Il tempo dell’indecisione è passato. Ora ognuno di voi si rende chiaramente conto che non vi può essere di peggio che essere condotti sull’orlo della rovina dal governo dei socialtraditori.

Operai di Germania e d’Austria!
    Sappiate che i proletari di altri paesi non presteranno fede alla socialdemocrazia tedesca ufficiale, a questa socialdemocrazia che non ha trovato parole di protesta nel momento in cui il governo di Guglielmo di Hohenzollern ha costretto la Russia ad accettare la pace di Brest.

Operai di Germania e d’Austria!
    Sappiate che se la pace di Brest, a cui la Russia fu costretta nel 1918, finì così presto, questo avvenne perché gli operai e i contadini russi avevano rovesciato il governo della borghesia e dei socialtraditori e preso il potere nelle loro mani. Solo così gli operai russi riuscirono a conquistare la fiducia e le simpatie dei proletari di tutti i paesi. Soltanto grazie a questo stato di cose riuscì loro di spezzare, relativamente presto, il laccio di Brest.

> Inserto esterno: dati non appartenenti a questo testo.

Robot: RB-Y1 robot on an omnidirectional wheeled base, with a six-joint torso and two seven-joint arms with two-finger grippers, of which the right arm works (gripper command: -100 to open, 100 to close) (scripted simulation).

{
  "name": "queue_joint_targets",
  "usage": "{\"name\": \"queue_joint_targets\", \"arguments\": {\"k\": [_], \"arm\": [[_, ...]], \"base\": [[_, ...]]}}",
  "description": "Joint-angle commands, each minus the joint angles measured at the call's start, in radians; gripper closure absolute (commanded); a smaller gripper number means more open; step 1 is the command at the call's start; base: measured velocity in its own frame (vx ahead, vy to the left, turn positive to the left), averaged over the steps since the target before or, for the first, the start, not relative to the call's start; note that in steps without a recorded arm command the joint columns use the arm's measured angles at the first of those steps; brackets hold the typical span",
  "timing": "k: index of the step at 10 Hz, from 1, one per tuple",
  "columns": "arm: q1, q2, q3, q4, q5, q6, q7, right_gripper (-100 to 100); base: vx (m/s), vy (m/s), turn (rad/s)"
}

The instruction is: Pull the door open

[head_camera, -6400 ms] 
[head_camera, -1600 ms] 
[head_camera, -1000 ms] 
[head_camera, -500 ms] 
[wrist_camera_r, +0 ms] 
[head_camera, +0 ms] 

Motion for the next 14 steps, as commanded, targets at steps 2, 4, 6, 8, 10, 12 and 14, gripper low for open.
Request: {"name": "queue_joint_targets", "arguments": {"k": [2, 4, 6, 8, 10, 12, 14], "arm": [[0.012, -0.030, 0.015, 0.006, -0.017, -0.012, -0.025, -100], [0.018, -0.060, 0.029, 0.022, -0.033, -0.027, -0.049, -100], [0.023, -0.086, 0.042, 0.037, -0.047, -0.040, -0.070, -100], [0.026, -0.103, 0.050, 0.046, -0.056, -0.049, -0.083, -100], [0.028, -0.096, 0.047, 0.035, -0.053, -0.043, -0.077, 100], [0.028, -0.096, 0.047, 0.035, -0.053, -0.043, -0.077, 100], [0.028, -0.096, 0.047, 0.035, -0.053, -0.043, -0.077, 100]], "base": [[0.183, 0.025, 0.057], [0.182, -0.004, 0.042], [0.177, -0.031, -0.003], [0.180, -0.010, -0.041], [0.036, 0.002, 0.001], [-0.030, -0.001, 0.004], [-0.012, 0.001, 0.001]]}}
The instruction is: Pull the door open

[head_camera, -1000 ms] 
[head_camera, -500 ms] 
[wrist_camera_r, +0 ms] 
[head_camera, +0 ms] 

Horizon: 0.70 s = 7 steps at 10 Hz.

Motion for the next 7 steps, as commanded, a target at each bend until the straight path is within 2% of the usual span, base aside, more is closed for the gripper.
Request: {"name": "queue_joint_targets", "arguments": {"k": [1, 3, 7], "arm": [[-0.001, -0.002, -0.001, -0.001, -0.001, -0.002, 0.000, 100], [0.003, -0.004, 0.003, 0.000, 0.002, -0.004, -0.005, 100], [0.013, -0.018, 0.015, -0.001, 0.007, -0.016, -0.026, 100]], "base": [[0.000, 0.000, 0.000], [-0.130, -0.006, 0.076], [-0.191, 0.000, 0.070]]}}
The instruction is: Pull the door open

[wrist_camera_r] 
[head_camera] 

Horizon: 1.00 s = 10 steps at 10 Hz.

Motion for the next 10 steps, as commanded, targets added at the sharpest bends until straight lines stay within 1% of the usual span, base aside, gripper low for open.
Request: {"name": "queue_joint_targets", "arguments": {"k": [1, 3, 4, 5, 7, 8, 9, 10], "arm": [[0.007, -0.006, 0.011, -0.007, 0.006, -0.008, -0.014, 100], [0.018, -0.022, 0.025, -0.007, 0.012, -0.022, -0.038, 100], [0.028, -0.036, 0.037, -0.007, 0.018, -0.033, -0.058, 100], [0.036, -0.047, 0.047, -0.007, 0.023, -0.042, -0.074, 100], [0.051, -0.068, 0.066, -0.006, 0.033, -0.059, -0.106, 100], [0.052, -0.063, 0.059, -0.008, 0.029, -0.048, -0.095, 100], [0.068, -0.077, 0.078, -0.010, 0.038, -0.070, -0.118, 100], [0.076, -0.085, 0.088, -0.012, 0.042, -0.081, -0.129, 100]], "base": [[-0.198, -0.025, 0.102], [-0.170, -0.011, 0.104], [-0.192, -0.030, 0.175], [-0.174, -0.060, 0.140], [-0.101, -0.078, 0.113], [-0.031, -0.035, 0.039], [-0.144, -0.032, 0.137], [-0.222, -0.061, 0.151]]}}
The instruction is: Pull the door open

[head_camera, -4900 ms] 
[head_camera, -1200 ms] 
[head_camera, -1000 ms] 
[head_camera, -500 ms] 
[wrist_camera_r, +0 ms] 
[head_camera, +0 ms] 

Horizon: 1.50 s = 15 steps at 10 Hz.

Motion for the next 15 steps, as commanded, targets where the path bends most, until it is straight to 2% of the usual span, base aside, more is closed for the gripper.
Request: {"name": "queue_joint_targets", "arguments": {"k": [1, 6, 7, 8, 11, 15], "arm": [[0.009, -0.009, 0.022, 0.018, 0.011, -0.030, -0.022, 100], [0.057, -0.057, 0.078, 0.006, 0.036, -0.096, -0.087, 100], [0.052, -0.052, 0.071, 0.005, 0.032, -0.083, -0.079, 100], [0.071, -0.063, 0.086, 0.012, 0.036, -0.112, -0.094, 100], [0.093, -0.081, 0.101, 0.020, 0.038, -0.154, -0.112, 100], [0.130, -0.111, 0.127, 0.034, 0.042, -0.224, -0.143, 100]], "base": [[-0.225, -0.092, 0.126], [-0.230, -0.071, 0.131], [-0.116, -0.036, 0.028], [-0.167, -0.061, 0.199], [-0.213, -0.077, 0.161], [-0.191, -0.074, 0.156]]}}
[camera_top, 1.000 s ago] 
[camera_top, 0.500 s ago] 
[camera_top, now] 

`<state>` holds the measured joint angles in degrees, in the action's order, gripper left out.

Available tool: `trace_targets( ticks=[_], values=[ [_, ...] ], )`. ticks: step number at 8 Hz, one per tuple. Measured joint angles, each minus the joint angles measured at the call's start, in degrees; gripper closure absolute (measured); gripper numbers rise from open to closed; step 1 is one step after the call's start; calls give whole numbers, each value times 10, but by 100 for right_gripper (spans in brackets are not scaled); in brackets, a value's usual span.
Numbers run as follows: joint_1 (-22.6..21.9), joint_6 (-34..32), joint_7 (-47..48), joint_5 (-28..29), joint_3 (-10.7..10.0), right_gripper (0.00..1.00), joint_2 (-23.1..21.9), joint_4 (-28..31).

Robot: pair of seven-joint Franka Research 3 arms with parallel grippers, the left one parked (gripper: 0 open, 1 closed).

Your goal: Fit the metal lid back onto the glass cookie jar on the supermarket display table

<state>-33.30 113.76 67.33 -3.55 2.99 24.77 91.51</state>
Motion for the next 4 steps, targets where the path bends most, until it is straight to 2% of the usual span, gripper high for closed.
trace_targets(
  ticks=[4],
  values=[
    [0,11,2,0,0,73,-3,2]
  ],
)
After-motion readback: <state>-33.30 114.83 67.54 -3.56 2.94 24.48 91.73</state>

    La rivoluzione proletaria mondiale è l’unica salvezza delle classi oppresse del mondo intero.
    La dittatura del proletariato e la fondazione del potere sovietico sono l’unica conclusione della lezione di Versailles per i proletari del mondo intero.
    Fintanto che vive il capitalismo non vi può essere alcuna pace duratura.
    La pace duratura deve essere costruita sulle rovine dell’ordine borghese.
    Viva la rivolta degli operai contro i loro oppressori!
    Abbasso la pace di Versailles!
    Abbasso questa nuova Brest!
    Abbasso il governo dei socialtraditori!
    Viva il potere sovietico del mondo intero!